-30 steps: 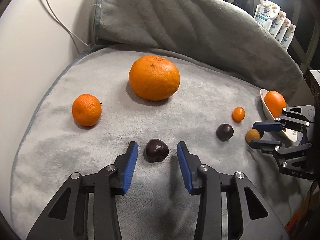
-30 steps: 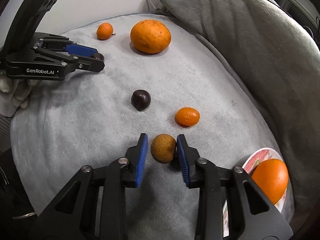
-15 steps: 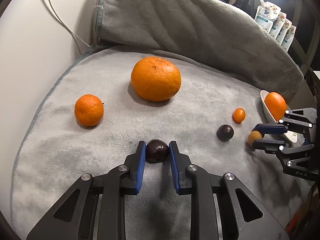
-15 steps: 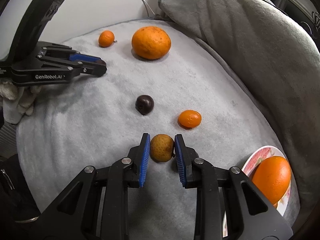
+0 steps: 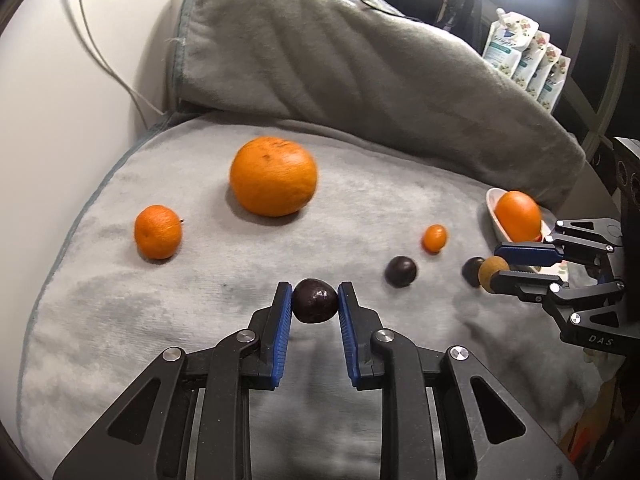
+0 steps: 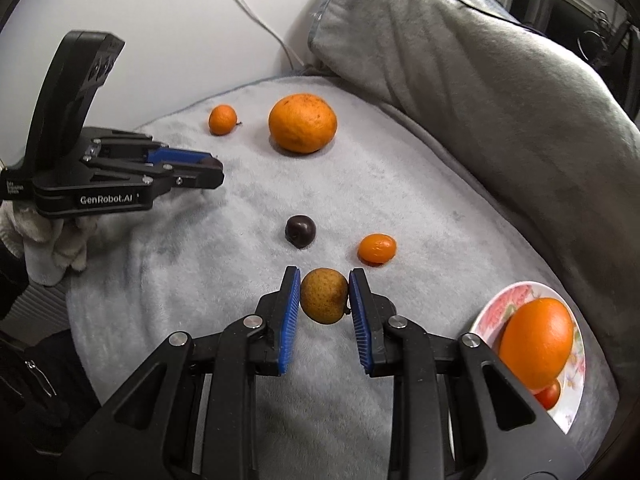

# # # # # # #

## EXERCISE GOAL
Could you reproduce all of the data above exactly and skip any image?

## EXPECTED OUTPUT
-30 steps: 
-30 steps: 
-15 steps: 
-15 steps: 
+0 steps: 
+0 steps: 

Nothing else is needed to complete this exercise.